Les médecins des pays du Maghreb ont tous utilisé l’hydorxychloroquine pour une grande proportion de leurs patients. Mais sans faire trop de bruit. En Europe et aux Etats-Unis, ce médicament continue de susciter des débats dont l’enjeu n’est pas toujours scientifique.
Par Pr Faouzi Addad *
Les États-Unis ont franchi avant-hier, lundi 18 mai 2020, la barre des 90.000 décès et du 1,5 million de cas recensés de Covid-19 (soit 10.000 morts supplémentaires en une semaine). Mais ce qui a focalisé l‘attention du monde entier, c’est la déclaration de Donald Trump, également hier, lors de sa conférence de presse habituelle.
Trump remet l’hydroxychloroquine au centre du débat
Cette fois-ci, le président des Etats-Unis ne nous a pas encouragés à nous injecter de l’eau de javel (ouf !) mais il a confié prendre lui-même, à titre préventif, de l’hydroxychloroquine et du zinc depuis une dizaine de jours malgré des tests négatifs. Et plus étonnant encore, il a avoué aussi qu’il le fait de sa propre décision et que ses médecins à la Maison blanche n’y voyaient pas d’objection et pensaient même qu’il s’agissait d’un bon choix.
À la question des journalistes sur les raisons de ce choix malgré les nombreuses alertes sur la toxicité cardiaque du médicament ingurgité, il a répondu qu’il avait eu beaucoup d’échos positifs et que ce médicament était régulièrement consommé dans le monde par des millions de gens depuis plus de 40 ans.
Les débats à propos de l’hydroxychloroquine sur les plateaux de télévision ou sur les réseaux sociaux ont été passionnés, parfois très vifs et jamais un médicament aussi ancien et bon marché n’a fait couler autant d’encre. Si vous tapez hydroxychloroquine sur Google vous aurez 36,5 millions de recherches possible, beaucoup plus que pour l’aspirine. Ce médicament du «pauvre» a déjoué tous les enjeux des big pharma.

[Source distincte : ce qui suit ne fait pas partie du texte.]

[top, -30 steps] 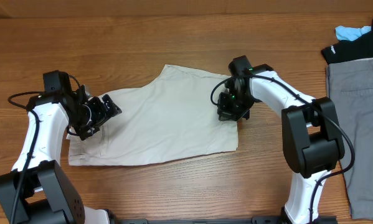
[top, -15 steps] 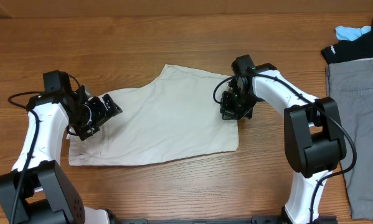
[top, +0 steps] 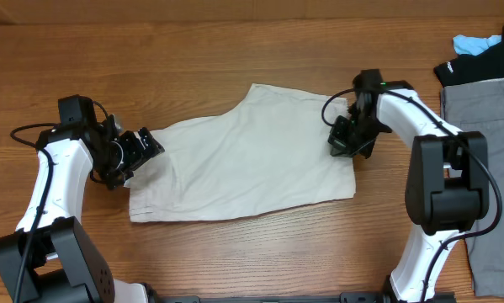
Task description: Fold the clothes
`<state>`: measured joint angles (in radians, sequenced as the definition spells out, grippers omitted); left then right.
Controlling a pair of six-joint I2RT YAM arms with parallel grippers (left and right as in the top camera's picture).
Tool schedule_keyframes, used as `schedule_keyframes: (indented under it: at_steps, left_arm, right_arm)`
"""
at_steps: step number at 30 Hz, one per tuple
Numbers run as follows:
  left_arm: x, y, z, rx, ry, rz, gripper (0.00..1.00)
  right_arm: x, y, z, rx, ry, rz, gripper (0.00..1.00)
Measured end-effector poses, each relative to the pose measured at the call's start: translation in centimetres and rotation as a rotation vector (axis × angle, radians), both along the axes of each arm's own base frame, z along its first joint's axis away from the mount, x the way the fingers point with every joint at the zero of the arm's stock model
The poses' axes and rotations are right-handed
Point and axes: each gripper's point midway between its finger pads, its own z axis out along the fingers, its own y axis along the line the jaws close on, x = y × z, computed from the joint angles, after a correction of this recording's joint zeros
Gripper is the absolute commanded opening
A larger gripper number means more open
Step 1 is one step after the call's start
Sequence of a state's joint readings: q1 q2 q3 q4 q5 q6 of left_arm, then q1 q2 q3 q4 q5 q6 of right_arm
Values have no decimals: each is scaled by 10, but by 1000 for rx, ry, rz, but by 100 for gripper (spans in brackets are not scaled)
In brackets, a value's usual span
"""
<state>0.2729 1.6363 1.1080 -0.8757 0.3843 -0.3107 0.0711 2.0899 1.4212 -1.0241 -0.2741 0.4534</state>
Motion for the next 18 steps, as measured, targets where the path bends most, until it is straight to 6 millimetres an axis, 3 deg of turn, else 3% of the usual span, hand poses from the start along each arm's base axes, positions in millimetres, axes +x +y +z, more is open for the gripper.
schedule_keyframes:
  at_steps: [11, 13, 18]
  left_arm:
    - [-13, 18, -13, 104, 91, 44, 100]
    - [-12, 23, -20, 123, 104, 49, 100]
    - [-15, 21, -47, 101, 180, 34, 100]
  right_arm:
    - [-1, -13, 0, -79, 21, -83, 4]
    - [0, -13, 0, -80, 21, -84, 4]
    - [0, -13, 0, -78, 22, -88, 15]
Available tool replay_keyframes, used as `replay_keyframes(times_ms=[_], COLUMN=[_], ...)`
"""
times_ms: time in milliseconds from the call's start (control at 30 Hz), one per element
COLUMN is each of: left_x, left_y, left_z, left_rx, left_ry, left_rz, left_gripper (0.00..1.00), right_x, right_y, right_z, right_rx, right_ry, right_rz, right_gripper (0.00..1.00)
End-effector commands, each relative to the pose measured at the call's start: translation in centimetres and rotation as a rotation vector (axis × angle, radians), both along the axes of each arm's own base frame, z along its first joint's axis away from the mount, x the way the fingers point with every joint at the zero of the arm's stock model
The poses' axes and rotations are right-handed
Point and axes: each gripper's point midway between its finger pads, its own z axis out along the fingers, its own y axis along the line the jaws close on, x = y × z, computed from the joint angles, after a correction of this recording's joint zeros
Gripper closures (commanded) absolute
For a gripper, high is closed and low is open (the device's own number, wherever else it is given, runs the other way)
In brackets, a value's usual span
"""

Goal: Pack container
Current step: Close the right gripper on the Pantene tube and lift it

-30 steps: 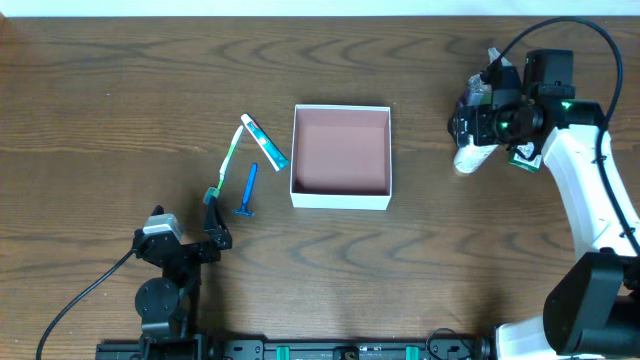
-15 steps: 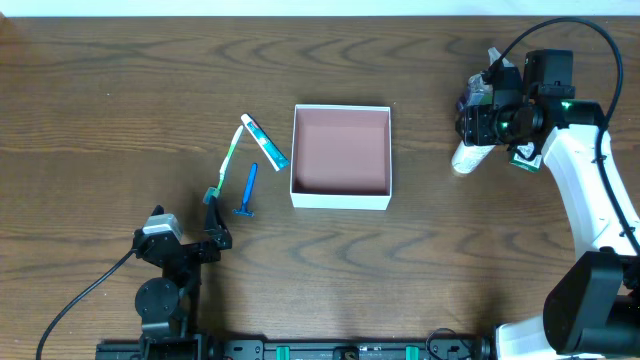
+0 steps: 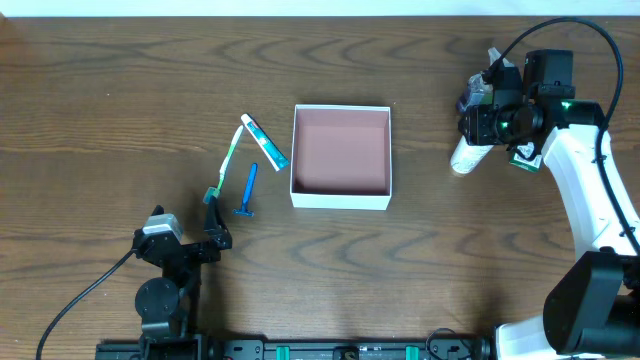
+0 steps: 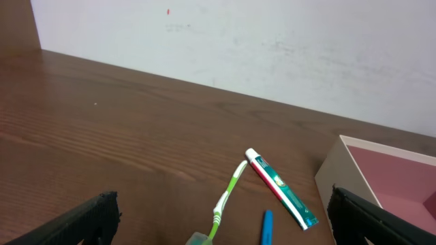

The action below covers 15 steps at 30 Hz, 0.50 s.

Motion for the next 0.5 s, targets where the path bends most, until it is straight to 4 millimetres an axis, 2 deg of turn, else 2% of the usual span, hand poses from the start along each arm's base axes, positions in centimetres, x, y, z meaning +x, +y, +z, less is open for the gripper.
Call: replay_keyframes(times_ms=[0, 300, 467], left_x=[-0.1, -0.1, -0.1], left_y=[-0.2, -0.2, -0.2], left_z=[-1.5, -1.5, -1.5], left_rx=[-0.001, -0.001, -0.001], left_ry=[0.047, 0.047, 0.047], left_rz=[-0.009, -0.009, -0.009], left_gripper=[0.02, 0.02, 0.02], right_x=[-0.2, -0.7, -1.0], right_y=[0.8, 0.6, 0.7], right_z=[0.6, 4.9, 6.2], right_rx=[0.004, -0.011, -0.008], right_ry=[-0.014, -0.129, -0.162], right_rz=[0.010, 0.004, 0.003], right_gripper=[0.46, 0.46, 0.47])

Le match OM-PSG reste donc sans résultat final
De là à dire que le coronavirus aura été un anticapitaliste jusque dans son possible traitement. La pression de politiciens et du grand public pour l’utilisation de l’hydroxychloroquine, dans une stratégie de «on a rien à perdre» semble avoir été à l’origine du fiasco de l’étude Discovery, qui ne découvrira probablement rien. Le match OM-PSG* reste donc sans résultat final. Les dernières études ne sont pas très favorables au médicament, mais elles restent autant critiquées que celles ayant fait la gloire du Pr Didier Raoult pour une grande partie du monde.
Les médecins des pays du Maghreb ont tous utilisé l’hydorxychloroquine pour une grande proportion de leurs patients. Une enquête auprès des médecins généralistes de la ‘‘Revue du praticien’’ montre que 79% des médecins français utiliseraient ce médicament sur eux-mêmes s’ils étaient testés positifs.
Le Covid-19 laissera décidément de nombreuses traces de son passage.
* Professeur en cardiologie.
** OM par référence au Pr Didier Raoult, supporteur de l’hydroxychloroquine, et PSG par allusion à l’establishment médical parisien.